2) Scaled Addition: Consider a two-input multiplexer, shown in Fig. 1(b). Suppose that its inputs are two independent stochastic bit-streams  $X_1$  and  $X_2$ , and its selecting input is a stochastic bit-stream S. Its output is a bit-stream Y, where

$$y = P(Y = 1) = P(S = 1)P(X_1 = 1) + P(S = 0)P(X_2 = 1) = sx_1 + (1 - s)x_2.$$

Thus, the multiplexer computes the scaled addition of the two input probability values.

### III. INTUITIVE VIEW OF STOCHASTIC COMPUTATION

Before presenting our methods, we present two intuitive explanations of why SC works: computing on averages and discrete convolution.

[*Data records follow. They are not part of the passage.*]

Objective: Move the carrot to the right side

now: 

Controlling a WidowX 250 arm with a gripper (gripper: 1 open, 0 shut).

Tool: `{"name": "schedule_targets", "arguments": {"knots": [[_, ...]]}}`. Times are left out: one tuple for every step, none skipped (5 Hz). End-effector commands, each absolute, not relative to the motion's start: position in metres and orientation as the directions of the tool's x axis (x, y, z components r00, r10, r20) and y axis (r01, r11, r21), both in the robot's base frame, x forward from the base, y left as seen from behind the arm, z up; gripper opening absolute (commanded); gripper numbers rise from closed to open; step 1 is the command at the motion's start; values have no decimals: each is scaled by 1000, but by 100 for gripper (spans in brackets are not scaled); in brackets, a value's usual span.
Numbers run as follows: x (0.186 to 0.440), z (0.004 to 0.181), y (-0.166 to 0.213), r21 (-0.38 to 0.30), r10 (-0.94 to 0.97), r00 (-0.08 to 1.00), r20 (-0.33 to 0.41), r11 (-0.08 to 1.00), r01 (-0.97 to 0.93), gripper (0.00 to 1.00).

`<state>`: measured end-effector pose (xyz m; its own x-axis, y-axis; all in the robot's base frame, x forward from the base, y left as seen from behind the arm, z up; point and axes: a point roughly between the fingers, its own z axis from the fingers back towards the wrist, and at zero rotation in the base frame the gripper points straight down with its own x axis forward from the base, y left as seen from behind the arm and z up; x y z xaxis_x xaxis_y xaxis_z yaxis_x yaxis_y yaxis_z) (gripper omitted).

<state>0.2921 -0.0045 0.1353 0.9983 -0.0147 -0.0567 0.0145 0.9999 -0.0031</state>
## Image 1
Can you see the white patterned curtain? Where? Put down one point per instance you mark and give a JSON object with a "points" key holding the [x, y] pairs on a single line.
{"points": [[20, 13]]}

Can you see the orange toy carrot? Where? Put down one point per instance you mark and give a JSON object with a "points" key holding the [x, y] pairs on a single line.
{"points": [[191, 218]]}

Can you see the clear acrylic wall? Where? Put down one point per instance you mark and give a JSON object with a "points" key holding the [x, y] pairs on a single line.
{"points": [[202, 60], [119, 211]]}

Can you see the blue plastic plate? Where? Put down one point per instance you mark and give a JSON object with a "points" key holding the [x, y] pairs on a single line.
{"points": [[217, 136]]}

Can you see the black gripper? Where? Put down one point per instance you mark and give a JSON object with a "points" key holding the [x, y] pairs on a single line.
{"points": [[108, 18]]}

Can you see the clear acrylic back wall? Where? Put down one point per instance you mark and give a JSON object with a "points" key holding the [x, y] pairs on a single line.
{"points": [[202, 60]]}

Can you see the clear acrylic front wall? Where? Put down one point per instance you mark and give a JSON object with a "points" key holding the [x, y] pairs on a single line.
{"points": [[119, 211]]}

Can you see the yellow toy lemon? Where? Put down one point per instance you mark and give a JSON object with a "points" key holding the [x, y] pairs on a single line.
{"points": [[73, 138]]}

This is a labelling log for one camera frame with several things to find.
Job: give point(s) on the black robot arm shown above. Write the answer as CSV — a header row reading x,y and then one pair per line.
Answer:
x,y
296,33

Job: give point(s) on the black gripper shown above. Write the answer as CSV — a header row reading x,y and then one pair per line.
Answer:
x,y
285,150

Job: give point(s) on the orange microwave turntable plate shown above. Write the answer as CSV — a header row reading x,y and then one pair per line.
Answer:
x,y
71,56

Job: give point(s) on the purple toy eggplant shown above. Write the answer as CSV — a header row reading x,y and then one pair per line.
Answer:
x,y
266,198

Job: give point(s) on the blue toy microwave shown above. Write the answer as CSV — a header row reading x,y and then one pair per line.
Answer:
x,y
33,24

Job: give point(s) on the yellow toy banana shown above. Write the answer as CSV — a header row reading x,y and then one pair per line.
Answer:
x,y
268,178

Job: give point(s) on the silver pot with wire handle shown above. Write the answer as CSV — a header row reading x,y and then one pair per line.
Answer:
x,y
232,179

# A. Taking a Look at the Average

SC is framed as computation on *probabilities*. Computation is happening in a statistical sense on the average number of ones and zeros. As the probability represented by a bit-stream is equivalent to its expected value, we can instead view bit-streams by the number of ones and zeros that we would *expect* to see on average. For example, if we say that bit-stream A represents a probability  $p_A = (2/3)$ , this is equivalent to saying that we expect to see two ones for every three bits. In general, the number formats (unipolar, bipolar, etc.) are all defined in terms of the average number of ones and zeros. For example, the probability p of unipolar and bipolar bit-streams are given by

$$p_{\text{uni}} = \frac{N_1}{N_1 + N_0} \quad p_{\text{bi}} = \frac{N_1 - N_0}{N_1 + N_0}$$
(1)

where  $N_1$  and  $N_0$  are the average number of ones and zeros, respectively. Using two independent bit-streams in a unipolar format, an AND gate multiplies their probabilities. Labeling the input bit-streams as *A* and *B*, the probability of the output bit-stream *C* is given by

$$p_C = p_A p_B = \frac{N_{C1}}{N_{C1} + N_{C0}} = \frac{N_{A1}}{N_{A1} + N_{A0}} \frac{N_{B1}}{N_{B1} + N_{B0}}$$
(2)

where  $N_{C1}$  and  $N_{C0}$  represent the average number of ones and zeros in bit-stream C, respectively. By multiplying out HASSAN NAJAFI et al.: PERFORMING STOCHASTIC COMPUTATION DETERMINISTICALLY

the right side of (2) and organizing the terms

$$p_C = \frac{N_{A1}N_{B1}}{N_{A1}N_{B1} + (N_{A1}N_{B0} + N_{A0}N_{B1} + N_{A0}N_{B0})}$$
(3)

it can be seen that the fraction has the same form as the unipolar probability of (1). Therefore, the average number of ones and zeros in bit-stream C can be written in terms of the average number of ones and zeros in bit-streams A and B

$$N_{\rm C1} = N_{\rm A1} N_{\rm B1}$$
  

$$N_{\rm C0} = N_{\rm A1} N_{\rm B0} + N_{\rm A0} N_{\rm B1} + N_{\rm A0} N_{\rm B0}.$$
 (4)

We define a uniform number as a number in which all bits are weighted equally. Denote the average number of ones and zeros in a bit-stream X as the uniform number  $N_{X1}\{1\} + N_{X0}\{0\}$ . Distributing the AND operation (denoted by  $\wedge$ ) gives the same result, as (4)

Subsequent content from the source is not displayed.